O livro que ainda não li

Não condense nas gavetas as palavras que já te dei. Sublime-as, com janelas abertas, e deixe que inflem as cortinas. Disfarce minha chegada, como sempre fez, e finja que sou outro e não aquele que te lê do avesso. Sou eu quem te decifra – do braille ao sânscrito, em todas as nossas línguas – sou eu quem te tem nas estantes da alma, em todas as edições, juntando o pó das visitas que nunca recebi.

Sorria o riso das visitas, faça-me sala enquanto sento no sofá. Eu te encaro como antes, tentando expulsar daqui a névoa que nos separa. Tudo é turvo e estranho. Até a tua voz mudou. O hálito que sai da tua boca, como espírito liberto e lânguido, está tão longe de mim quanto a bela Aldebarã. Ele que, tal qual a grande estrela, ilumina minhas noites e some nas manhãs. Respire! Alivie-se desses suores frios, porque eu não vou rasgar suas roupas, tão bem tecidas nos teares da mentira. Desnudo-te no pensamento apenas, e te aponto o dedo sob a acusação de minha ruína. Respire. Eu sou eu apenas dentro de mim. Escondo-me, como você também o faz.

Podemos conversar calmarias e passear pelos argumentos comuns, pelas falas de elevador. Eu serei teu conhecido de olhar vazio, de onde tudo ainda se espera. Você será minha caixa de pandora, ainda lacrada. Podemos trocar de novo os primeiros olhares, mas dessa vez sem cortesia de segundas intenções, então daremos uma segunda chance à monotonia e à indiferença. Não se condene. Aceite.

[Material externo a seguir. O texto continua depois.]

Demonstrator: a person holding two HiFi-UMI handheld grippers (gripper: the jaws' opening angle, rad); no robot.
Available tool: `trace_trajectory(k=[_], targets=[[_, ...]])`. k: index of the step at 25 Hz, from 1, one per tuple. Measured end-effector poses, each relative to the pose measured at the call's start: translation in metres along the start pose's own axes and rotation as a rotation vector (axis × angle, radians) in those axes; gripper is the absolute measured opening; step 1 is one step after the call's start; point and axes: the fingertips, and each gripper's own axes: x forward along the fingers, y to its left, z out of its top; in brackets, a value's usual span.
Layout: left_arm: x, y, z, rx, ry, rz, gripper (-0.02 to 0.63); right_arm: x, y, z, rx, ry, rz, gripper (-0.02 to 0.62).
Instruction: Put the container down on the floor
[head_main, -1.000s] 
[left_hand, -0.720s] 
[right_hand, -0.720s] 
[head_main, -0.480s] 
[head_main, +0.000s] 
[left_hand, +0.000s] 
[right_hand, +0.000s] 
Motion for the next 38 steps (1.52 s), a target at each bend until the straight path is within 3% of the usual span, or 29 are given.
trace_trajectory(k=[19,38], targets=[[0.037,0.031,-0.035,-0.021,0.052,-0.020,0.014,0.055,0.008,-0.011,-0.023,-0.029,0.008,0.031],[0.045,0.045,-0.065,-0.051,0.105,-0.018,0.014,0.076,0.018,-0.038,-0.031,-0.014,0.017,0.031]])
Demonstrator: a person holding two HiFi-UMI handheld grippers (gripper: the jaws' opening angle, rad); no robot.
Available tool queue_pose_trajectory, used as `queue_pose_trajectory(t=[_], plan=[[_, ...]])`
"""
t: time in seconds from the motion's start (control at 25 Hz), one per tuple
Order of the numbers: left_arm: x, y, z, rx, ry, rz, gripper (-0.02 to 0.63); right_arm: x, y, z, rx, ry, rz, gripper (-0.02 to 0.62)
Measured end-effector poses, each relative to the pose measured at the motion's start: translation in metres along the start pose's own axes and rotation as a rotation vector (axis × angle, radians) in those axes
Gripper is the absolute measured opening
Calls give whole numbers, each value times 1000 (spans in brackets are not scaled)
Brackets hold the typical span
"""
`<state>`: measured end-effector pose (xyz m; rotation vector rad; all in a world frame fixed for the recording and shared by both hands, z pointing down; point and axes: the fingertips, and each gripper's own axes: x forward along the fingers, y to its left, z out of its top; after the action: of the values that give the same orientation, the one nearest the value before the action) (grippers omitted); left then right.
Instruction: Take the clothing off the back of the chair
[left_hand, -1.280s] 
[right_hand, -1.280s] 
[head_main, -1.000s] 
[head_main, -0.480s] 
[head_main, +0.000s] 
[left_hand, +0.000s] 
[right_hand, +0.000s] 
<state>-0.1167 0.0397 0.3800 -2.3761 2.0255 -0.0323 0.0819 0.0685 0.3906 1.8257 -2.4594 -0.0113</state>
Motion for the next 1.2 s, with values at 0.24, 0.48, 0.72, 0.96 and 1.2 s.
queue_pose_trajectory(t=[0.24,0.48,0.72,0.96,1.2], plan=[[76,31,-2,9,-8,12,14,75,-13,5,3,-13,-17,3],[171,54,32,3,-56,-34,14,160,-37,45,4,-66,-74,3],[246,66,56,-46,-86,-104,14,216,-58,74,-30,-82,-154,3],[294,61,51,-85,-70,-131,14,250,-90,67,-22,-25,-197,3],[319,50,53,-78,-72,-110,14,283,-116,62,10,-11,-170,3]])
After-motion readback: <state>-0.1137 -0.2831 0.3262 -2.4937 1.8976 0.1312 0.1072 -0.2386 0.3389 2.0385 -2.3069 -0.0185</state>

Vou tentar te transformar no livro que ainda não li e que não tenho intenção de ler. Se por acaso eu não conseguir, serei traça faminta nos corredores da biblioteca de você que construí nas madrugadas. Faminta e estúpida, devorando algumas míseras folhas dos volumes infinitos, acreditando que um dia deixarei vazias as estantes.

Deixe-me cá dentro de mim, limpando a passagem do furacão. Esse vento forte que me derrubou as flores da sacada e a vidraria do armário. Vento que agora te visita no silêncio, por trás do que você me mostra. Posso escutá-lo em você, barulhento, ecoando como no fundo de um poço escuro. Deixe-me te alertar que uma hora ele vai embora e te deixa na desordem. É doença, talvez, que sempre se passa adiante. Eu poderia esperar que ele se fosse de você, que te quebrasse a pose e a máscara, que dilacerasse sua polidez e dobrasse em quatro nossa distância. Eu poderia voltar amanhã e te ver de páginas abertas, como antes, tão devastada quanto eu, mas não. Amanhã sou casa arrumada, biblioteca vazia, de portas abertas para outra tempestade.